2015 IEEE International Parallel and Distributed Processing Symposium Workshop (IPDPSW) (2015)
May 25, 2015 to May 29, 2015
With continued performance scaling of many cores per chip, an on-chip, off-chip memory has increasingly become a system bottleneck due to inter-thread contention. The memory access streams emerging from many cores and the simultaneously executed threads, exhibit increasingly limited locality. Large and high-density DRAMs contribute significantly to system power consumption and data over fetch. We develop a fine-grained Victim Row-Buffer (VRB) memory system to increase performance of the memory system. The VRB mechanism helps reuse the data accessed from the memory banks, avoids unnecessary data transfers, mitigates memory contentions, and thus can improve system throughput and system fairness by decoupling row-buffer contentions.

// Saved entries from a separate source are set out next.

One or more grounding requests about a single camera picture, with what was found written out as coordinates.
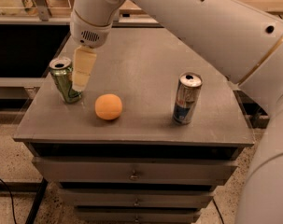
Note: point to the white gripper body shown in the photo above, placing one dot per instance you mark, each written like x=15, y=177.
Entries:
x=89, y=32

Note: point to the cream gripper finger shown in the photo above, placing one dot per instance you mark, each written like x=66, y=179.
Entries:
x=83, y=61

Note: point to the green soda can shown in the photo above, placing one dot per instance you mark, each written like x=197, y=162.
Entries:
x=61, y=72

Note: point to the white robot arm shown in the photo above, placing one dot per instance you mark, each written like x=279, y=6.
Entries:
x=245, y=45

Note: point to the blue silver energy drink can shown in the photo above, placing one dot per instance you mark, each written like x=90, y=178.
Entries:
x=188, y=90

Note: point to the orange fruit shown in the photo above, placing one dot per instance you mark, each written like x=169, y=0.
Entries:
x=108, y=107

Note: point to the top drawer with knob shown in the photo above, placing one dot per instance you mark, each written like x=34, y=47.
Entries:
x=146, y=171

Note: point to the drawer with knob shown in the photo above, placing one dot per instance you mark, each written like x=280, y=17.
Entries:
x=137, y=216
x=136, y=198
x=146, y=171

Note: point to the grey drawer cabinet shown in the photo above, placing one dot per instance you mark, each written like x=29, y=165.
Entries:
x=142, y=67

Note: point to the middle drawer with knob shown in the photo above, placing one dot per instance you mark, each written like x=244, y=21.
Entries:
x=136, y=198

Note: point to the bottom drawer with knob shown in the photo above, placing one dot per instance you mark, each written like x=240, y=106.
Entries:
x=137, y=216

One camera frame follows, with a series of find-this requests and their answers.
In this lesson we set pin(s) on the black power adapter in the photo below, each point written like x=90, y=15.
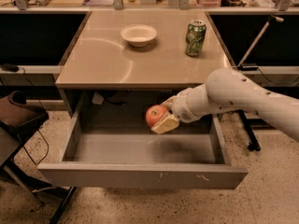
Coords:
x=9, y=67

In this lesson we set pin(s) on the open grey drawer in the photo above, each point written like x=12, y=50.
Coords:
x=111, y=146

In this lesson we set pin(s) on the grey cabinet desk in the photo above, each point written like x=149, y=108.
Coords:
x=102, y=60

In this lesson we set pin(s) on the black stand leg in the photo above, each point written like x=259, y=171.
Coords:
x=253, y=142

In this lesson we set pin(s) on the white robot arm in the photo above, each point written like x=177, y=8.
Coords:
x=226, y=90

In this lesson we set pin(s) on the white bowl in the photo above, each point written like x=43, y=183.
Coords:
x=138, y=35

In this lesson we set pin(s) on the red apple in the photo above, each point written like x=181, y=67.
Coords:
x=154, y=114

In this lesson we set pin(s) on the green soda can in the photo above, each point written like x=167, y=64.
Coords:
x=195, y=37

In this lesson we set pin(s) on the white stick with black base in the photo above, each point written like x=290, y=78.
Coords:
x=270, y=20

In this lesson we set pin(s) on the dark brown chair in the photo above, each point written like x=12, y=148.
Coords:
x=19, y=121

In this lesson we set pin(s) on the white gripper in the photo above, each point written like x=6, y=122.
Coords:
x=180, y=106

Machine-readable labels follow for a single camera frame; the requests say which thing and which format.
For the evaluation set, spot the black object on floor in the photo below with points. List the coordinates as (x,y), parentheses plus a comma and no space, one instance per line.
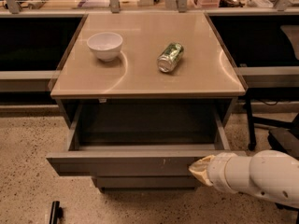
(56,213)

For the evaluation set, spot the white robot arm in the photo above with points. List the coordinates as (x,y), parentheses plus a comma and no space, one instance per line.
(271,175)

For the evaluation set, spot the green soda can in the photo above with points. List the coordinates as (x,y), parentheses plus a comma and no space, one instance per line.
(170,57)

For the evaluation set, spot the grey bottom drawer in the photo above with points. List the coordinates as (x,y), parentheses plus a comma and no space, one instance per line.
(146,182)

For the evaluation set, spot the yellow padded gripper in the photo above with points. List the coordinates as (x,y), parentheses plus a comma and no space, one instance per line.
(215,170)

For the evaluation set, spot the grey drawer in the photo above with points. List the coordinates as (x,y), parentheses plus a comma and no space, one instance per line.
(139,140)
(146,182)

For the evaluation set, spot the black office chair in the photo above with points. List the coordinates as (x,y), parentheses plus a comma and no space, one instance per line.
(284,137)

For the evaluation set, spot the white ceramic bowl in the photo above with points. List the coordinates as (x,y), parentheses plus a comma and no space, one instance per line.
(105,46)

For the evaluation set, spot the grey drawer cabinet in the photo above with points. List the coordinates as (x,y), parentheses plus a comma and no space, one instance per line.
(204,75)

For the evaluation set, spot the grey top drawer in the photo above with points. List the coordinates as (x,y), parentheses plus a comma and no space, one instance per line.
(139,140)

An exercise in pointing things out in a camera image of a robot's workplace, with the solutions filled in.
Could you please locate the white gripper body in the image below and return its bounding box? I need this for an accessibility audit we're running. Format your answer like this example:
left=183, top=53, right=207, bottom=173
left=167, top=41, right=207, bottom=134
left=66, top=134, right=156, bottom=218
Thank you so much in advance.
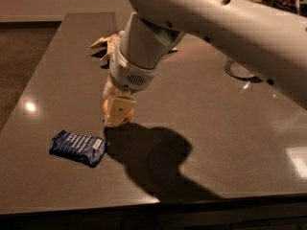
left=109, top=45, right=157, bottom=92

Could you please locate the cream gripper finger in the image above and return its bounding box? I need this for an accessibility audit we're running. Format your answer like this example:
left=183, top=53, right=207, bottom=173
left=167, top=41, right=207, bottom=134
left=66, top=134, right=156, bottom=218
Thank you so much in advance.
left=104, top=93, right=137, bottom=128
left=103, top=78, right=115, bottom=100

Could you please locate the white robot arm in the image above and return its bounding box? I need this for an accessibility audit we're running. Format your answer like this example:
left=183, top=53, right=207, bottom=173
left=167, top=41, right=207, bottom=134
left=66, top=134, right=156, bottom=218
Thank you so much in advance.
left=104, top=0, right=307, bottom=127

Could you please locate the blue rxbar wrapper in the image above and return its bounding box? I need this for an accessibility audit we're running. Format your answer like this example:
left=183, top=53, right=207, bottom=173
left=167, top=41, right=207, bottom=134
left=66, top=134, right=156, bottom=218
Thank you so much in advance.
left=49, top=130, right=108, bottom=168

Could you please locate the brown sea salt chip bag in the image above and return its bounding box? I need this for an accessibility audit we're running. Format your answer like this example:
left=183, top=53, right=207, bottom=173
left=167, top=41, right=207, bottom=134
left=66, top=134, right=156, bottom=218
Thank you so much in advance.
left=89, top=30, right=178, bottom=61

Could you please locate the clear plastic cup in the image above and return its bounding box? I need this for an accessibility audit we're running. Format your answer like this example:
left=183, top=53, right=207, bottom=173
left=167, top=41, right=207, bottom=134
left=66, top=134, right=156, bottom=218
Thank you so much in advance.
left=224, top=58, right=254, bottom=81

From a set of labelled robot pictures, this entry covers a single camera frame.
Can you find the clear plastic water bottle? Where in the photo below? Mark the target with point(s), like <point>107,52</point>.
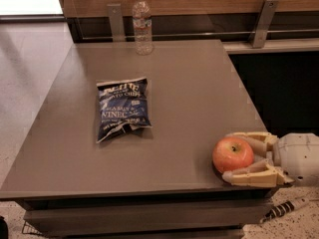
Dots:
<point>142,23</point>

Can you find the blue potato chip bag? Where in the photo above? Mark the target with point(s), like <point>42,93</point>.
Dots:
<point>123,107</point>

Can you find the grey cabinet drawer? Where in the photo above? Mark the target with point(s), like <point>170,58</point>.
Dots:
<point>124,219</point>

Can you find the left metal bracket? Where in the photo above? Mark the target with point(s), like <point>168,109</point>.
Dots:
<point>116,22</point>

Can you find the right metal bracket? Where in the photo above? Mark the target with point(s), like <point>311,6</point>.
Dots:
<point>258,36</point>

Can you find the red apple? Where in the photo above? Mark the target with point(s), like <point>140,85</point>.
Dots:
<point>231,153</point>

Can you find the metal bracket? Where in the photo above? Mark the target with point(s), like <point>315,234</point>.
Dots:
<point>116,22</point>
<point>258,36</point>

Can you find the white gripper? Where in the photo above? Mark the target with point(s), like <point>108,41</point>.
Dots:
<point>299,158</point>

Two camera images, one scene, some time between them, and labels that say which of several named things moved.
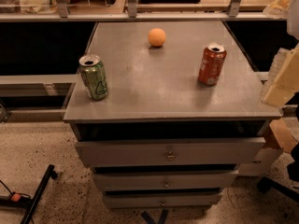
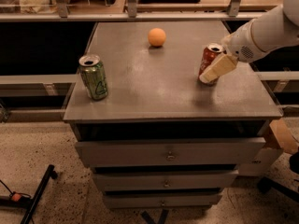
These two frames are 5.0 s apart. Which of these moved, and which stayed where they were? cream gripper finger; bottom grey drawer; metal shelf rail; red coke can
Moved: cream gripper finger
Stayed: red coke can; metal shelf rail; bottom grey drawer
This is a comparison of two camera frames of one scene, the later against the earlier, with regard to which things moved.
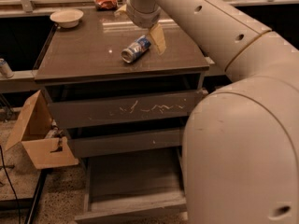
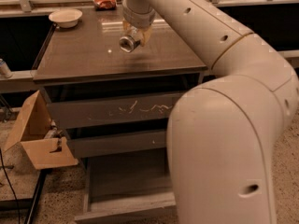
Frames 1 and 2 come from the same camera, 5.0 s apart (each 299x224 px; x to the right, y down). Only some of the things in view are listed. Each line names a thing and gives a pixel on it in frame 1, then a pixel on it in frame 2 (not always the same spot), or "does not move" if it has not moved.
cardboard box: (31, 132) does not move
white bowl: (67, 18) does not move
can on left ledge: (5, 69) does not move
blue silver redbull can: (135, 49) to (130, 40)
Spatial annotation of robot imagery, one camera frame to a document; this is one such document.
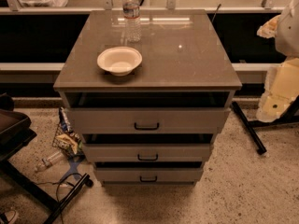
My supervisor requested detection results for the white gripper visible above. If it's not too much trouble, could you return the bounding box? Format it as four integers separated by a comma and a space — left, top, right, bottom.
256, 15, 299, 122

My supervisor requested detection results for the grey drawer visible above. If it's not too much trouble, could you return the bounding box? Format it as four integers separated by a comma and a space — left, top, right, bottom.
83, 144, 211, 162
94, 168, 203, 184
66, 108, 230, 134

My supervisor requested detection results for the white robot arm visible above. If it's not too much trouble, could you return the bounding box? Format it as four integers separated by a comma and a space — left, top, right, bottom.
256, 0, 299, 122

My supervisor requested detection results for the grey drawer cabinet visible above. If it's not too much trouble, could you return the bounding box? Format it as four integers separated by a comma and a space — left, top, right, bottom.
52, 9, 243, 187

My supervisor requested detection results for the clear plastic water bottle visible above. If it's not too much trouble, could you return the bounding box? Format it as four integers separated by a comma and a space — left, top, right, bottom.
122, 0, 141, 42

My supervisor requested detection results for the white paper bowl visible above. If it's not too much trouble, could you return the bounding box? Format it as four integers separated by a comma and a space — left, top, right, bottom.
97, 47, 142, 77

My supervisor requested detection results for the empty plastic bottle on floor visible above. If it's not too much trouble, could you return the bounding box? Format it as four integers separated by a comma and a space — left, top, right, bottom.
35, 151, 64, 173

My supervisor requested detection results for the black chair on left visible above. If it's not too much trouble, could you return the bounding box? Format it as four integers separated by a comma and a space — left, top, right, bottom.
0, 92, 94, 224

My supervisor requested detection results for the white sneaker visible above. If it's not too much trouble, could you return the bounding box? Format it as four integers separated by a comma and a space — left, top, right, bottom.
0, 210, 19, 224

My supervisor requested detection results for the black stand frame right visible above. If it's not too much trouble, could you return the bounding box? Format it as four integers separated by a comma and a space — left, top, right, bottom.
231, 96, 299, 155

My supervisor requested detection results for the wire basket with snack bags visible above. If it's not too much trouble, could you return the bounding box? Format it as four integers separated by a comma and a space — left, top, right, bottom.
54, 107, 84, 157

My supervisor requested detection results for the black cable on floor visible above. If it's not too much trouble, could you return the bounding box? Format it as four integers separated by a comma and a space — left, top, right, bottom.
34, 171, 85, 224

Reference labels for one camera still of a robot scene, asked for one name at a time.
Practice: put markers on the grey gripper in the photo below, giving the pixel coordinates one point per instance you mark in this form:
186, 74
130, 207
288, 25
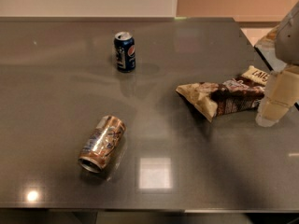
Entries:
288, 44

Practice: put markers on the orange soda can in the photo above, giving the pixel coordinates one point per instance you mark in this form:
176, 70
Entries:
98, 150

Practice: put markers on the blue Pepsi can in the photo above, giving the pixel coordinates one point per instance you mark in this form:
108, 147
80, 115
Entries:
124, 45

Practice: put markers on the brown chip bag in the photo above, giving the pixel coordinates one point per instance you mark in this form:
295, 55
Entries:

Through full-system cycle-accurate simulations of many threads applications, we demonstrate that our proposed VRB technique achieves an up to 19% (8.4% on average) system-level throughput improvement, an up to 20% (7.2% on average) system fairness improvement, and it saves 6.8% of power consumption across the whole suite.
Random access memory, Instruction sets, Arrays, Protocols, Bandwidth, Memory management, Timing
K. Gao, D. Fan, J. Wu and Z. Liu, "Decoupling Contention with Victim Row-Buffer on Multicore Memory Systems," 2015 IEEE International Parallel and Distributed Processing Symposium Workshop (IPDPSW), Hyderabad, India, 2015, pp. 454-463.